**Aim of the exercise:** An exact copy is required of the lines running from the one that contains "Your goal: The" to the end of the material, both ends included, with pictures omitted.
(Records for the exercise begins)
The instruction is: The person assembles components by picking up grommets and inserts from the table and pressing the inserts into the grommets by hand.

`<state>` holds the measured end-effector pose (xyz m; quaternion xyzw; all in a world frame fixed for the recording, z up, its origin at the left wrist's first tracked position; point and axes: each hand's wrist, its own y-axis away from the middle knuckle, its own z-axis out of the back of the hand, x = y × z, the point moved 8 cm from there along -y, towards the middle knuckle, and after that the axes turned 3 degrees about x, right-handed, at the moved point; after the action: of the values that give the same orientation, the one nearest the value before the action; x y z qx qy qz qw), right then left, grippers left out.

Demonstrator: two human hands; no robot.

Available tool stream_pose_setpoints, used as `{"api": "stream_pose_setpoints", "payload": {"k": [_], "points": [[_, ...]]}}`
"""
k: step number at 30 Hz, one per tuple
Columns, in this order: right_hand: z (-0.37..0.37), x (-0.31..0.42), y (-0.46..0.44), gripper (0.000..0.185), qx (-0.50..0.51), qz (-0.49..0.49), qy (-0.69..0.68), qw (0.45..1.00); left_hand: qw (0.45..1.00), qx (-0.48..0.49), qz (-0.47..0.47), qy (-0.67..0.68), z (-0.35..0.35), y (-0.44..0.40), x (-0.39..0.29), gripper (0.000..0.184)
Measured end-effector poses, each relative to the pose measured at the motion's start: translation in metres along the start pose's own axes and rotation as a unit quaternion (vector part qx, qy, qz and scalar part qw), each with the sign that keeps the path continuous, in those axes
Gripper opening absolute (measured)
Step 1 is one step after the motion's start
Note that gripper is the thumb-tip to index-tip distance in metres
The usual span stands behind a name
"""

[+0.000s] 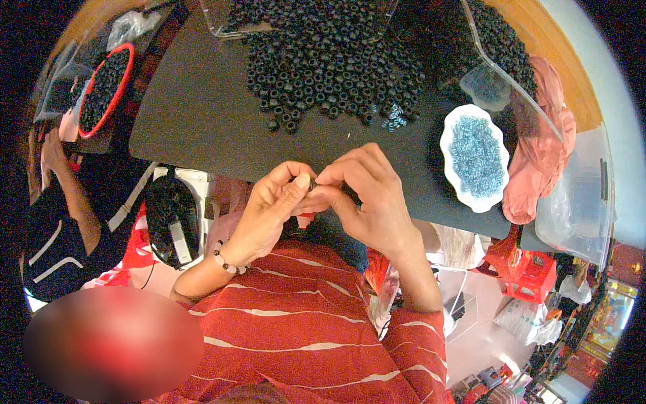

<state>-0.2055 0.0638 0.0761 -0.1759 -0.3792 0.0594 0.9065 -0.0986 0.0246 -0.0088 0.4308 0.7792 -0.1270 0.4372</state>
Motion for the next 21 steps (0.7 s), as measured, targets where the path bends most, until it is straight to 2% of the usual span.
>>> {"api": "stream_pose_setpoints", "payload": {"k": [6,9,12,15,19,21], "points": [[-0.006,0.001,-0.004,0.019,0.039,-0.013,-0.042,0.998,0.991,0.016,-0.041,-0.127,0.004,0.004,-0.01,0.029],[-0.009,0.0,-0.004,0.02,0.063,-0.022,-0.063,0.996,0.984,0.029,-0.002,-0.178,0.005,0.009,-0.009,0.017],[-0.011,0.001,-0.003,0.021,0.067,-0.014,-0.06,0.996,0.996,0.044,0.0,-0.079,0.003,0.009,-0.006,0.022],[-0.012,0.007,-0.002,0.023,0.055,0.011,-0.027,0.998,0.997,0.029,0.075,0.014,0.007,0.01,0.008,0.029],[-0.014,0.01,-0.001,0.025,0.06,0.055,-0.01,0.997,0.996,0.03,0.061,0.066,0.005,0.011,0.009,0.029],[-0.01,0.009,-0.001,0.025,0.063,0.063,-0.05,0.995,0.996,0.061,0.056,0.039,0.008,0.012,0.008,0.028]]}}
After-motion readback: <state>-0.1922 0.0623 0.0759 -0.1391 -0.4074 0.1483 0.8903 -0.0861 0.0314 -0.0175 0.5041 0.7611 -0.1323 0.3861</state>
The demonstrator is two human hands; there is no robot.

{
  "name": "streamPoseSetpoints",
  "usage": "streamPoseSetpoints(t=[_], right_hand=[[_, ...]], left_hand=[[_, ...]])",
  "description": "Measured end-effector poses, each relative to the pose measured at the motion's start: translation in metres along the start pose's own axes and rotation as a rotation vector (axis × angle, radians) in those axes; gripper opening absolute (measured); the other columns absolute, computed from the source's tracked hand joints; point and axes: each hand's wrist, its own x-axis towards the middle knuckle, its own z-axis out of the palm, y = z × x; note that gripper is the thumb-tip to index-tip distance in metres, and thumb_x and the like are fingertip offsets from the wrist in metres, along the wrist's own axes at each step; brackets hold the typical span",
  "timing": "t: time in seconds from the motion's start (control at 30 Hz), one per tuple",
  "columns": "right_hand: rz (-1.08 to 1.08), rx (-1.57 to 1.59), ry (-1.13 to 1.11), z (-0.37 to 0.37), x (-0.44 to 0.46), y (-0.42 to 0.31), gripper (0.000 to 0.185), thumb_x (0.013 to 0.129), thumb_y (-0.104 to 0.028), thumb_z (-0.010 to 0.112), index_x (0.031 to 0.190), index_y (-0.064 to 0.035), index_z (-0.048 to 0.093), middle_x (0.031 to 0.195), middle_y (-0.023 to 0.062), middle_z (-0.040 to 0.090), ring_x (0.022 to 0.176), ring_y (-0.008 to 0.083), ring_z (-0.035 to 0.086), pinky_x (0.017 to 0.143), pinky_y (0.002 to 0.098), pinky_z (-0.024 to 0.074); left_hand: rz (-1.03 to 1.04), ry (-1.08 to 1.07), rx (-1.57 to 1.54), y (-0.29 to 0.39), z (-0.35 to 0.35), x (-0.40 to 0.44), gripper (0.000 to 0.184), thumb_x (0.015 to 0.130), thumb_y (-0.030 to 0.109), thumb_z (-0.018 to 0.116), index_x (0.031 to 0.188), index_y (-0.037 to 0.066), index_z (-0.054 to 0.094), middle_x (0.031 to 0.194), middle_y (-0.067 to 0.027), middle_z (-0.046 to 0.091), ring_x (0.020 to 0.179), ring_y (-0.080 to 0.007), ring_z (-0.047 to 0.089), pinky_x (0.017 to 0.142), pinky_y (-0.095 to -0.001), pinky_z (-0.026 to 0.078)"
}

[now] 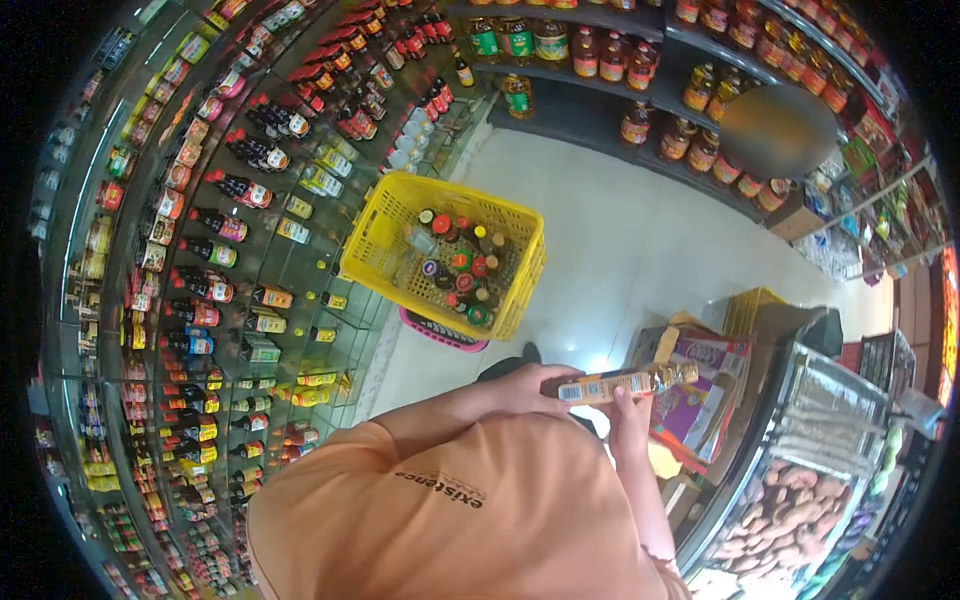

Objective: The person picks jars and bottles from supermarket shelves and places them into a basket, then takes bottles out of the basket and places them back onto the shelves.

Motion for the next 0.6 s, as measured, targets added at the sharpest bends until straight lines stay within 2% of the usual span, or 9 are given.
streamPoseSetpoints(t=[0.07, 0.1, 0.13, 0.2, 0.27, 0.33, 0.4, 0.43, 0.6], right_hand=[[-0.007, -0.031, 0.026, -0.001, 0.019, -0.008, 0.045, 0.093, -0.012, 0.063, 0.131, -0.0013, 0.042, 0.117, 0.0145, 0.061, 0.102, 0.0267, 0.067, 0.083, 0.0431, 0.0595], [0.009, -0.044, 0.023, -0.006, 0.032, -0.011, 0.043, 0.091, -0.012, 0.065, 0.128, -0.0012, 0.045, 0.113, 0.0137, 0.062, 0.1, 0.0258, 0.067, 0.082, 0.0415, 0.0595], [0.044, -0.101, -0.004, -0.011, 0.046, -0.015, 0.049, 0.093, -0.017, 0.066, 0.133, -0.0083, 0.04, 0.122, 0.0101, 0.058, 0.11, 0.0244, 0.062, 0.087, 0.0439, 0.058], [0.034, -0.167, -0.01, -0.009, 0.075, -0.027, 0.051, 0.091, -0.017, 0.069, 0.133, -0.009, 0.041, 0.124, 0.0091, 0.057, 0.111, 0.024, 0.062, 0.089, 0.0436, 0.0571], [0.005, -0.188, 0.068, 0.002, 0.109, -0.041, 0.048, 0.09, -0.013, 0.068, 0.13, -0.0039, 0.044, 0.118, 0.0109, 0.058, 0.108, 0.0243, 0.062, 0.091, 0.0416, 0.056], [-0.044, -0.198, 0.093, 0.014, 0.143, -0.06, 0.052, 0.089, -0.014, 0.069, 0.133, -0.0052, 0.042, 0.121, 0.0103, 0.056, 0.112, 0.0242, 0.06, 0.095, 0.0424, 0.0529], [0.007, -0.198, 0.068, 0.017, 0.181, -0.079, 0.053, 0.089, -0.016, 0.069, 0.134, -0.0041, 0.043, 0.121, 0.0104, 0.056, 0.111, 0.0241, 0.059, 0.098, 0.0427, 0.05], [-0.002, -0.21, 0.059, 0.031, 0.195, -0.092, 0.053, 0.089, -0.016, 0.07, 0.133, -0.0035, 0.044, 0.12, 0.0103, 0.056, 0.111, 0.0239, 0.059, 0.097, 0.0427, 0.0496], [-0.062, -0.379, 0.026, 0.077, 0.271, -0.136, 0.053, 0.086, -0.012, 0.069, 0.132, -0.0014, 0.045, 0.118, 0.0107, 0.058, 0.108, 0.0239, 0.06, 0.098, 0.0412, 0.0487]], left_hand=[[0.008, -0.027, -0.257, -0.003, -0.009, 0.022, 0.066, 0.085, 0.012, 0.078, 0.143, 0.0, 0.048, 0.132, -0.0141, 0.062, 0.122, -0.0188, 0.058, 0.105, -0.0358, 0.046], [0.021, -0.018, -0.263, -0.002, -0.018, 0.034, 0.066, 0.085, 0.012, 0.078, 0.143, 0.0, 0.048, 0.132, -0.0141, 0.062, 0.122, -0.0188, 0.058, 0.105, -0.0358, 0.046], [0.037, -0.029, -0.232, -0.002, -0.029, 0.046, 0.068, 0.084, 0.011, 0.079, 0.144, 0.0, 0.047, 0.133, -0.0147, 0.062, 0.122, -0.0188, 0.058, 0.105, -0.0352, 0.047], [0.07, -0.028, -0.211, -0.005, -0.049, 0.071, 0.07, 0.083, 0.01, 0.079, 0.144, -0.001, 0.047, 0.134, -0.0153, 0.061, 0.122, -0.0188, 0.058, 0.104, -0.0345, 0.047], [0.076, -0.058, -0.384, -0.007, -0.07, 0.099, 0.072, 0.083, 0.009, 0.079, 0.146, -0.001, 0.044, 0.136, -0.015, 0.059, 0.122, -0.0201, 0.058, 0.104, -0.0341, 0.047], [0.056, -0.064, -0.309, 0.004, -0.105, 0.125, 0.08, 0.08, 0.017, 0.083, 0.147, 0.0, 0.043, 0.136, -0.0148, 0.058, 0.123, -0.0241, 0.057, 0.105, -0.0367, 0.046], [0.17, -0.034, 0.089, 0.004, -0.135, 0.155, 0.087, 0.076, 0.025, 0.087, 0.147, 0.001, 0.044, 0.134, -0.0153, 0.058, 0.125, -0.0269, 0.056, 0.105, -0.0385, 0.046], [0.173, -0.041, 0.081, 0.008, -0.149, 0.166, 0.091, 0.072, 0.03, 0.089, 0.146, 0.001, 0.046, 0.133, -0.0165, 0.057, 0.125, -0.0279, 0.055, 0.106, -0.0384, 0.045], [0.233, 0.069, 0.079, 0.036, -0.215, 0.204, 0.085, 0.073, 0.03, 0.088, 0.144, 0.002, 0.049, 0.134, -0.0174, 0.057, 0.125, -0.0278, 0.056, 0.106, -0.0385, 0.045]])
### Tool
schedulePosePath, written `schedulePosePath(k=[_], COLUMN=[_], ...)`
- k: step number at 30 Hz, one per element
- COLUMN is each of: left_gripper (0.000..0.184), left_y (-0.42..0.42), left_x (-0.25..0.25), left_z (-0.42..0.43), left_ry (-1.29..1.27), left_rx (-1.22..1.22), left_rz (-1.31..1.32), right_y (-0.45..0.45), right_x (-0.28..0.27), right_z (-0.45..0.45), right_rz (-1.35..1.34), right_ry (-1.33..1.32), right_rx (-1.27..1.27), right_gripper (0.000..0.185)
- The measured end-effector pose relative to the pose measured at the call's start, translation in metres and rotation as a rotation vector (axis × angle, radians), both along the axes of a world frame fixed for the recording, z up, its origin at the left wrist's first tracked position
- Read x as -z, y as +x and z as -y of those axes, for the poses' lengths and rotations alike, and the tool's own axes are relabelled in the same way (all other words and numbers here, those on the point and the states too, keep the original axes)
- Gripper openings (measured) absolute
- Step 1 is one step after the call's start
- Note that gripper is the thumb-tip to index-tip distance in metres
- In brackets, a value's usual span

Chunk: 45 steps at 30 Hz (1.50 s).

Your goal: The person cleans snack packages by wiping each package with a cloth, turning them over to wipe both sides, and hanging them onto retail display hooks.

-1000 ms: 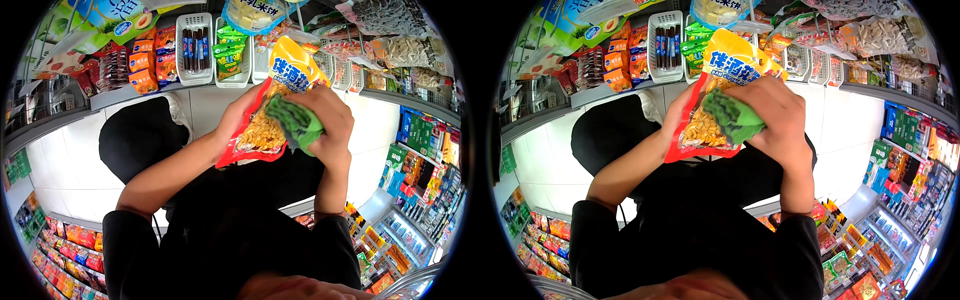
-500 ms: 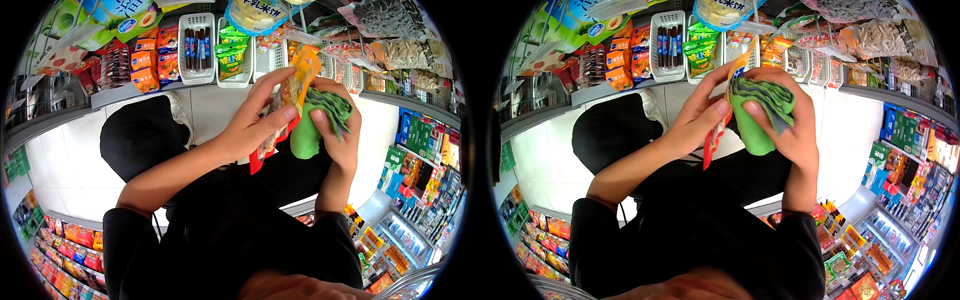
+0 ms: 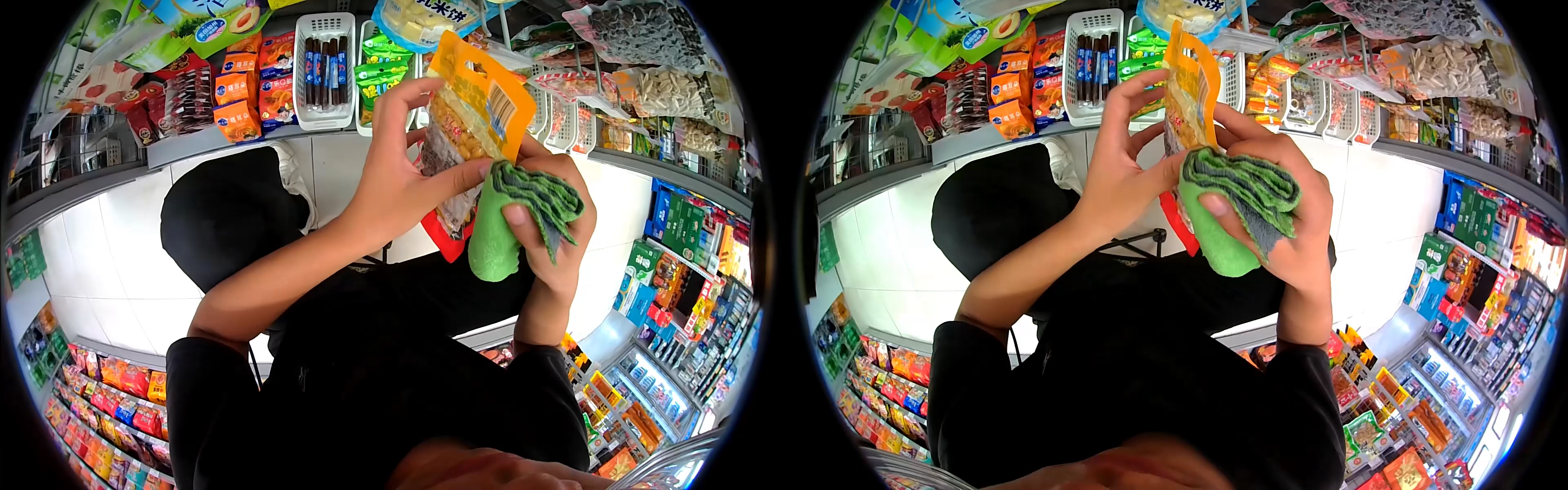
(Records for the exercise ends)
**Response below:**
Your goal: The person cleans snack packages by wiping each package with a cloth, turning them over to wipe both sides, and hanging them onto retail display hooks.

-1000 ms: 
-500 ms: 
+0 ms: 

This exercise is complete.